Calcipotriene is incompatible with many topical corticosteroids (but not halobetasol), so if used concurrently it must be applied at a different time. Tar preparations such as Fototar cream, LCD (liquor carbon detergent) 10% in Nutraderm lotion, alone or mixed directly with triamcinolone 0.1%, are useful adjuncts when applied twice daily.
For the scalp, start with a tar shampoo, used daily if possible. For thick scales, use 6% salicylic acid gel (eg, Keralyt), P & S solution (phenol, mineral oil, and glycerin)or fluocinolone acetonide 0.01% in oil (Derma-Smoothe/ FS) under a shower cap at night, and shampoo in the morning.
In order of increasing potency, triamcinolone 0.1%, or fluocinolone, betamethasone dipropionate, fluocinonide or amcinonide, and clobetasol are available in solution form for use on the scalp twice daily.
* Moderate Disease :
Psoriasis affecting 3-10% of the patient's BSA is frequently treated with UV phototherapy, either in a medical office or via a home light unit. Systemic agents listed below may also be used.
* Generalized Disease :
If psoriasis involves> 10% of the body surface, it is difficult to treat with topical agents. The treatment of choice is outpatient narrowband UVB (NB-UVB) three times weekly. Clearing occurs in an average of 7 weeks, but maintenance may be required.
Methotrexate is very effective for severe psoriasis in doses up to 25 mg once weekly. It should be used according to published protocols. Long-term methotrexate use may be associated with cirrhosis.
Acitretin, a synthetic retinoid, is most effective for pustular psoriasis in dosages of 0.5-0.75 mg/kg/d. Liver enzymes and serum lipids must be checked periodically. Because acitretin is a teratogen and persists for long periods in fat, women of childbearing age must wait at least 3 years after and completing acitretin treatment before considering pregnancy.

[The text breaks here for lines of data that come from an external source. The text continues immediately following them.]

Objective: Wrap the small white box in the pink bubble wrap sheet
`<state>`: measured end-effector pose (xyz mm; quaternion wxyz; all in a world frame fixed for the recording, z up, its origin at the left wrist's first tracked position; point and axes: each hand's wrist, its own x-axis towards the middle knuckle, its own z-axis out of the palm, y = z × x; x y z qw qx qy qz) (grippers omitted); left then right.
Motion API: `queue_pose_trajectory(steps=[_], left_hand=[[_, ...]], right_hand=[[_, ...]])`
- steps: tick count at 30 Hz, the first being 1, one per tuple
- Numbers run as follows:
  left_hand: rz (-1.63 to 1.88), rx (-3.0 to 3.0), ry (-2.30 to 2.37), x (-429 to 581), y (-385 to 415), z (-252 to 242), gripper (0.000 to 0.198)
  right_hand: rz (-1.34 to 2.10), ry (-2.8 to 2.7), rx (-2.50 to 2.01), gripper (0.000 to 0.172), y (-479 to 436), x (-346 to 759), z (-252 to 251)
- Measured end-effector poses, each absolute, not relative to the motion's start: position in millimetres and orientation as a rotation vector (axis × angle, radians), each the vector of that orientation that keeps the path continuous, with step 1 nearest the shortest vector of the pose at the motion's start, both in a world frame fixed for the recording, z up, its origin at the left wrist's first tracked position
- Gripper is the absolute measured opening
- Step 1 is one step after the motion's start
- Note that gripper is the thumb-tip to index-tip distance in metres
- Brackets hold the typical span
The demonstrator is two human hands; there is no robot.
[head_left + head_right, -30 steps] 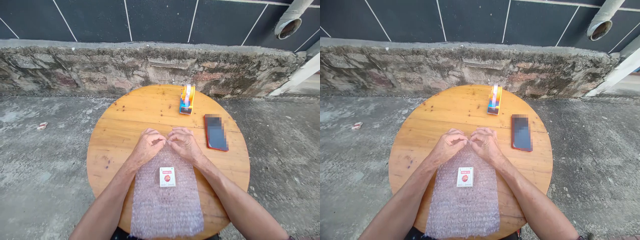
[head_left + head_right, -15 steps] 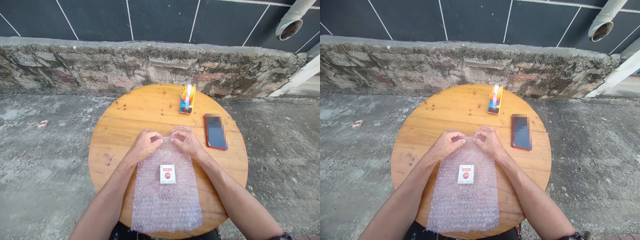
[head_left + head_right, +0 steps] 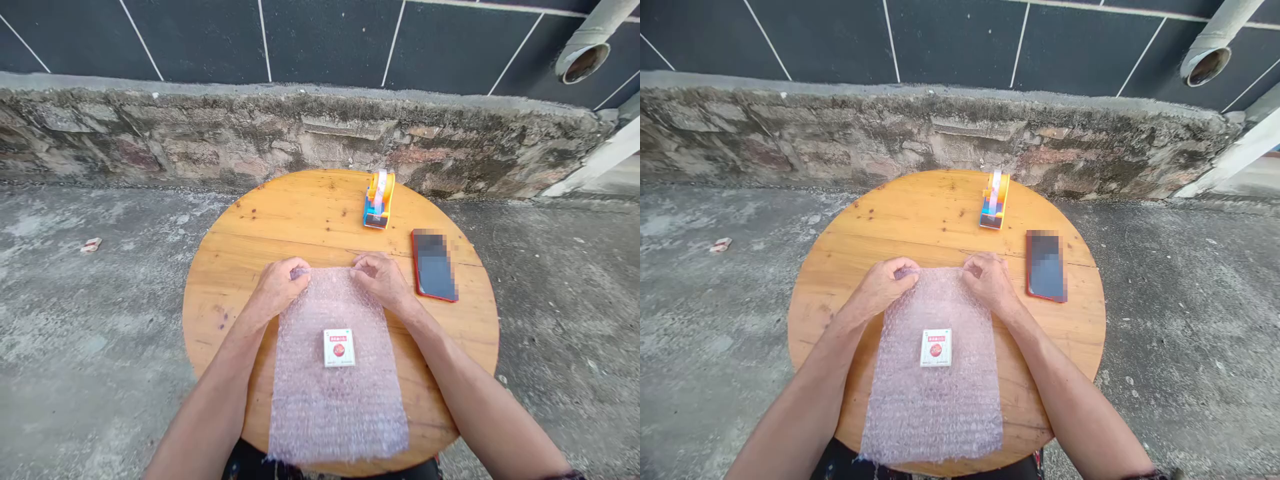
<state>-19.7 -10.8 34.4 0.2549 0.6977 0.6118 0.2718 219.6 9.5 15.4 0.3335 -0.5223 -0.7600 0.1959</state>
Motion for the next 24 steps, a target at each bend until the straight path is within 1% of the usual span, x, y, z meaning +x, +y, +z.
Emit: queue_pose_trajectory(steps=[4,11,17,20,24], left_hand=[[0.808,1.931,1.750,-12,-8,30,0.017],[0.970,1.974,1.816,-8,1,14,0.026],[0.908,1.940,1.918,-9,2,15,0.038],[0.886,1.889,1.937,-13,0,19,0.047],[0.872,1.861,1.910,-15,-2,22,0.049]], right_hand=[[0.379,-1.987,-1.446,0.011,9,218,16],[0.202,-1.976,-1.480,0.011,13,217,13],[0.179,-1.970,-1.561,0.015,15,221,14],[0.187,-1.975,-1.606,0.011,16,225,14],[0.190,-1.958,-1.628,0.009,17,227,13]])
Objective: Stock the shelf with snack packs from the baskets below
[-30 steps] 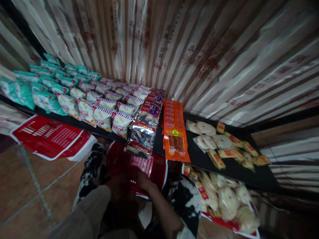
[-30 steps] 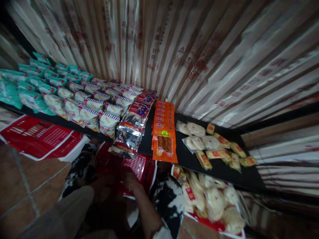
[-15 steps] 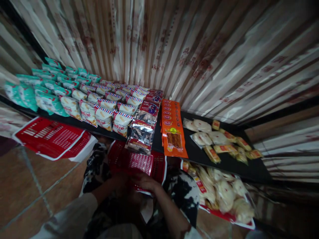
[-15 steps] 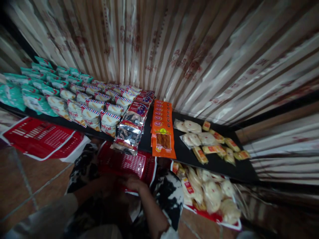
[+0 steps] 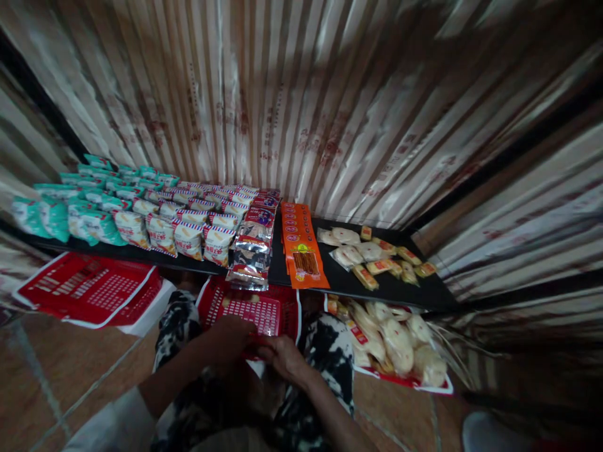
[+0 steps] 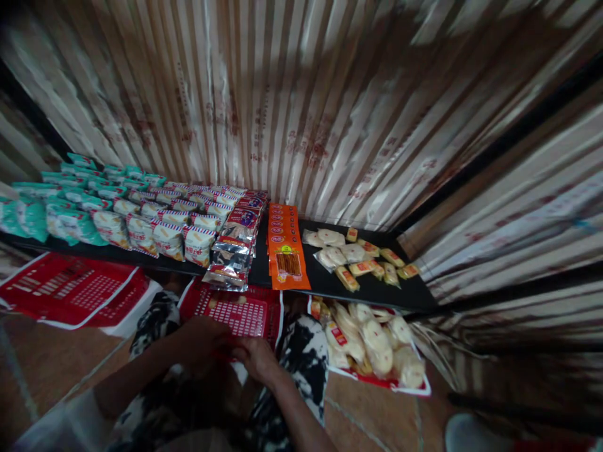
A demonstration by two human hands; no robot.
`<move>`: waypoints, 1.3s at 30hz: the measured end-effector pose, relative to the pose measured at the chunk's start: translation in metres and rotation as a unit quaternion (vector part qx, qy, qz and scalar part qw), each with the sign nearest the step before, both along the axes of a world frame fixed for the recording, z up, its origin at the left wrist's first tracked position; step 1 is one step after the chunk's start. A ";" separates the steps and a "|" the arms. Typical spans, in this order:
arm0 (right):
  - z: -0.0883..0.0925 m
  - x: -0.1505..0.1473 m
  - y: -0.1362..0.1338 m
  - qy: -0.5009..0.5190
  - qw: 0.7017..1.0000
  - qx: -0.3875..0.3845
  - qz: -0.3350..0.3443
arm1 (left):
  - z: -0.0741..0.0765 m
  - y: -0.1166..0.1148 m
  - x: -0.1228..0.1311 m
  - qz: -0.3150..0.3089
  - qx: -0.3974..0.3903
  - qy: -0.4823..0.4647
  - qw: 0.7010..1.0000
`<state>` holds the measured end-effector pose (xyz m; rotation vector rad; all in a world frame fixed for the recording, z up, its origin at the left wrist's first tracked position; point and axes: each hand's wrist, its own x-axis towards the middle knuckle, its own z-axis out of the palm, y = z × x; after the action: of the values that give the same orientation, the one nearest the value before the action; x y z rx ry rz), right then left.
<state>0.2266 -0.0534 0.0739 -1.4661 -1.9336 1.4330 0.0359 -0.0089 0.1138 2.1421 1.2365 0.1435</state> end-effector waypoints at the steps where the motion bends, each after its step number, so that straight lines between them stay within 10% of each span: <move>1: 0.008 0.004 -0.001 0.015 1.000 0.000 -0.017 | 0.017 0.000 0.002 -0.039 -0.005 -0.011 0.999; 6: 0.044 0.029 -0.006 0.167 0.982 -0.042 -0.082 | 0.088 0.009 0.015 -0.017 -0.001 -0.120 0.993; 10: 0.063 0.044 -0.008 0.261 0.956 -0.052 -0.124 | 0.105 0.022 0.026 0.052 0.038 -0.184 0.981; 25: 0.069 0.092 0.001 0.332 0.889 -0.053 -0.311 | 0.075 0.038 0.088 0.131 0.146 -0.081 0.977; 39: 0.026 0.129 0.100 0.329 0.842 -0.020 -0.426 | 0.041 0.060 0.176 0.047 0.147 0.008 0.988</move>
<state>0.3552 0.0471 0.0997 -1.3165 -0.6796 1.2631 0.2117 0.0509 0.1544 2.3358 1.3994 0.3706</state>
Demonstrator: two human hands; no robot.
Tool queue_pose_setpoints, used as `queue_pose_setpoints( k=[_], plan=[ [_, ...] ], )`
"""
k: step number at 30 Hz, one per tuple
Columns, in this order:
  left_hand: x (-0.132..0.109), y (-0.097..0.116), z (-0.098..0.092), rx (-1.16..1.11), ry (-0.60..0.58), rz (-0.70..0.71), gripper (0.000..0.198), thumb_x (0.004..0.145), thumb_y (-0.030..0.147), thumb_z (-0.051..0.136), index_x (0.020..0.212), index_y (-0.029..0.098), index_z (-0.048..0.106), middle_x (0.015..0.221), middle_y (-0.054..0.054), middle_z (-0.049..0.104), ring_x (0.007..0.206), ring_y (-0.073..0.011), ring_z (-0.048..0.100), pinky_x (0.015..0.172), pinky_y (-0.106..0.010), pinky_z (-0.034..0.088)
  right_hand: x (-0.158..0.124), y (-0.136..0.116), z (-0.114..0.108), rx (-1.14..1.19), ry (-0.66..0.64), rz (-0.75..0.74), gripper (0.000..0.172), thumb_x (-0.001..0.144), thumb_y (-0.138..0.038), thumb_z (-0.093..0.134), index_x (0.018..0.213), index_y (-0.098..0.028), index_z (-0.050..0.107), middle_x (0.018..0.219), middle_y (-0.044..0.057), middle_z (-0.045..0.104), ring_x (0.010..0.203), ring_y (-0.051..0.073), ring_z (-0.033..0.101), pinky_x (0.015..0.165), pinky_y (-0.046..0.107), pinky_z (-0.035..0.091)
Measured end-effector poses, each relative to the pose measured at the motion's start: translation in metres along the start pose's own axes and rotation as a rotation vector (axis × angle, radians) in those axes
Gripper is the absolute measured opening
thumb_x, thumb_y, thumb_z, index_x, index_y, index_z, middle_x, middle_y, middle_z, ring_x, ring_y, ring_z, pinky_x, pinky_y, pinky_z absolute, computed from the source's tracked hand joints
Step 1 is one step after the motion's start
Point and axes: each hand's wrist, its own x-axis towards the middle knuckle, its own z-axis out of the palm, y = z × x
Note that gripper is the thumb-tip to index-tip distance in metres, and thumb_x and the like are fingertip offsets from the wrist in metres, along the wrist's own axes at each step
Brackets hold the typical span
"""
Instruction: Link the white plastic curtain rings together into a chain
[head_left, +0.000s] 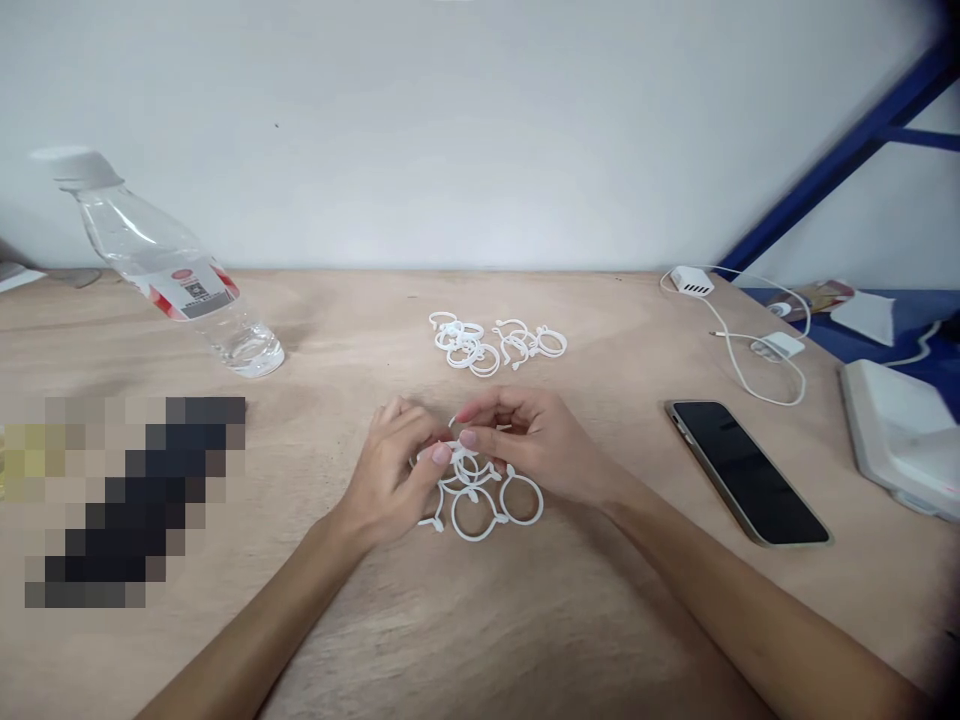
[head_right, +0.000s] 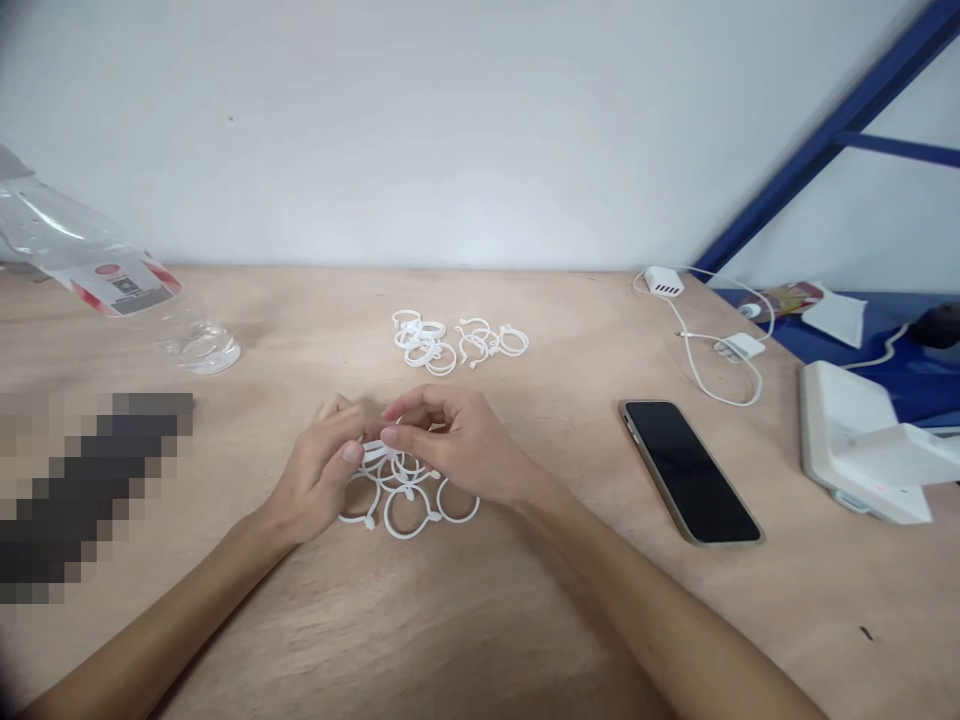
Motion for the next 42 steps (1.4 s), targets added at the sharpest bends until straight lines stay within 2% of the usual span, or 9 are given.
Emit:
queue_pose_setpoints(
  k=[4,12,20,22,27,31,35,38,42],
  plan=[
    [0.0,0.001,0.001,-0.03,-0.11,0.064,0.06,0.093,0.059,0.017,0.071,0.019,0.056,0.065,-0.003,0.053,0.069,-0.0194,0.042,0.07,-0.037,0.037,0.002,0.0,0.002,0.054,0.018,0.015,0.021,0.073,-0.034,0.071,0.084,-0.017,0.065,0.065,-0.003,0.061,0.052,0.007,0.053,0.048,0.02,0.043],
    [0.001,-0.003,0.002,-0.06,0.021,-0.035,0.057,0.091,0.064,0.015,0.056,0.022,0.031,0.054,0.0,0.037,0.059,-0.0177,0.037,0.057,-0.034,0.034,0.003,0.003,0.0,0.018,0.003,0.087,0.033,0.08,-0.046,0.06,0.072,-0.015,0.065,0.061,-0.002,0.057,0.051,0.007,0.048,0.046,0.021,0.038],
    [0.002,-0.006,0.005,-0.049,0.015,-0.012,0.056,0.091,0.064,0.015,0.056,0.022,0.029,0.054,0.001,0.036,0.059,-0.017,0.036,0.058,-0.033,0.034,0.002,0.017,0.004,0.037,-0.006,0.054,0.027,0.076,-0.042,0.066,0.071,-0.016,0.062,0.06,-0.003,0.057,0.052,0.008,0.047,0.05,0.022,0.038],
    [0.002,-0.007,0.005,-0.014,-0.002,-0.009,0.056,0.093,0.059,0.017,0.058,0.021,0.038,0.056,0.0,0.04,0.062,-0.0173,0.038,0.063,-0.034,0.037,0.006,0.02,-0.003,-0.082,0.055,0.017,0.028,0.08,-0.043,0.061,0.072,-0.016,0.063,0.062,-0.001,0.06,0.055,0.01,0.051,0.053,0.023,0.04],
    [0.002,-0.002,0.005,0.077,-0.069,0.039,0.029,0.089,0.043,0.047,0.086,0.019,0.063,0.075,-0.004,0.057,0.076,-0.0191,0.046,0.074,-0.035,0.042,0.025,0.035,-0.035,-0.694,0.46,-0.134,0.024,0.081,-0.035,0.057,0.092,-0.017,0.07,0.078,0.004,0.067,0.07,0.017,0.059,0.071,0.031,0.045],
    [-0.002,0.003,0.004,0.104,-0.052,0.072,0.038,0.079,0.041,0.063,0.11,0.02,0.065,0.098,-0.009,0.059,0.09,-0.0225,0.047,0.082,-0.038,0.044,0.039,0.045,-0.047,-0.954,0.461,-0.116,0.038,0.081,-0.034,0.055,0.113,-0.016,0.064,0.081,0.006,0.065,0.076,0.02,0.058,0.074,0.034,0.045],
    [-0.004,0.005,0.003,0.079,-0.043,0.052,0.044,0.077,0.043,0.065,0.116,0.023,0.063,0.106,-0.01,0.056,0.096,-0.0242,0.048,0.086,-0.043,0.044,0.042,0.049,-0.049,-1.075,0.512,-0.037,0.041,0.083,-0.036,0.052,0.119,-0.018,0.061,0.089,0.008,0.065,0.082,0.022,0.059,0.076,0.036,0.044],
    [-0.003,0.005,0.003,0.056,-0.045,0.035,0.04,0.079,0.042,0.063,0.114,0.022,0.064,0.105,-0.01,0.056,0.098,-0.0245,0.048,0.088,-0.043,0.044,0.041,0.051,-0.054,-1.116,0.464,0.014,0.036,0.085,-0.036,0.05,0.112,-0.018,0.064,0.092,0.01,0.066,0.082,0.023,0.059,0.074,0.035,0.044],
    [-0.002,0.005,0.002,0.028,-0.014,0.02,0.032,0.084,0.038,0.059,0.111,0.022,0.065,0.103,-0.009,0.058,0.098,-0.0234,0.049,0.088,-0.041,0.044,0.038,0.052,-0.059,-1.092,0.403,-0.052,0.022,0.084,-0.028,0.05,0.089,-0.017,0.068,0.086,0.009,0.067,0.08,0.021,0.058,0.076,0.034,0.043]
  ],
)
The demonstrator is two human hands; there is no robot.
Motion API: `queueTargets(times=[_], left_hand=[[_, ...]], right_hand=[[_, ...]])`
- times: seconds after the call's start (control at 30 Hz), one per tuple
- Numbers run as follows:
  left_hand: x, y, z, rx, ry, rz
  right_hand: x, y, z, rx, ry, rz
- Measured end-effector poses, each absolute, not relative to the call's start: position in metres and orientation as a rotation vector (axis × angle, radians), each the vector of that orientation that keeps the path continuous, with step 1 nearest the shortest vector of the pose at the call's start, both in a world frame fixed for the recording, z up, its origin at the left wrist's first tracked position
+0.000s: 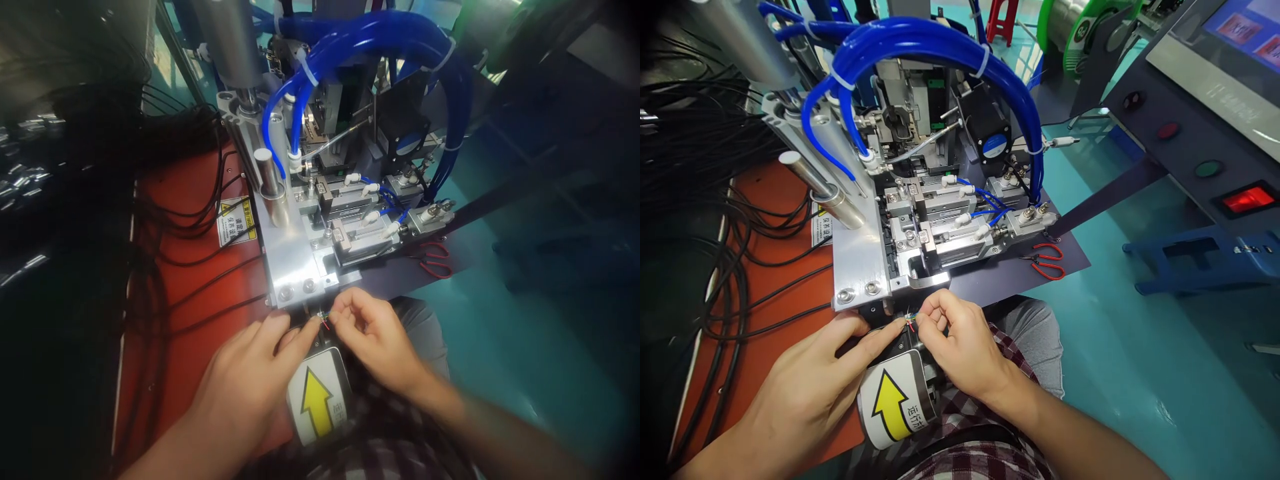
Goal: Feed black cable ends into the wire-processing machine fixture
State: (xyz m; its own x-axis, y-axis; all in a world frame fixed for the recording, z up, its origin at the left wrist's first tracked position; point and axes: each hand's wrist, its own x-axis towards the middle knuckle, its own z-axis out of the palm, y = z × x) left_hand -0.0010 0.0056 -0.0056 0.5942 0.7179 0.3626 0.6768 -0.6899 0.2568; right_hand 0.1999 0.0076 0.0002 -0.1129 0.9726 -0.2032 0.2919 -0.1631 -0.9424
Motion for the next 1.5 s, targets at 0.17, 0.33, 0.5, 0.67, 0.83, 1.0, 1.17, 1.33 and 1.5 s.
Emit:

Cyclosporine dramatically improves psoriasis and may be used to control severe cases. Rapid relapse (rebound) is the rule after cessation of therapy, so another agent must be added if cyclosporine is stopped.
Etanercept is used more frequently for long-term treatment at a dose of 50 mg twice weekly for 3 months, then 50 mg once weekly.
Not every doctor can treat psoriasis, so the patient should only have a check-up by a dermatologist. Always use standard bath products, and if possible, dry your body in the sun after bathing. Always apply moisturizers on the skin after bathing.
Reduce the use of dairy products in psoriasis and increase the consumption of fruits, especially eat food containing vitamin D.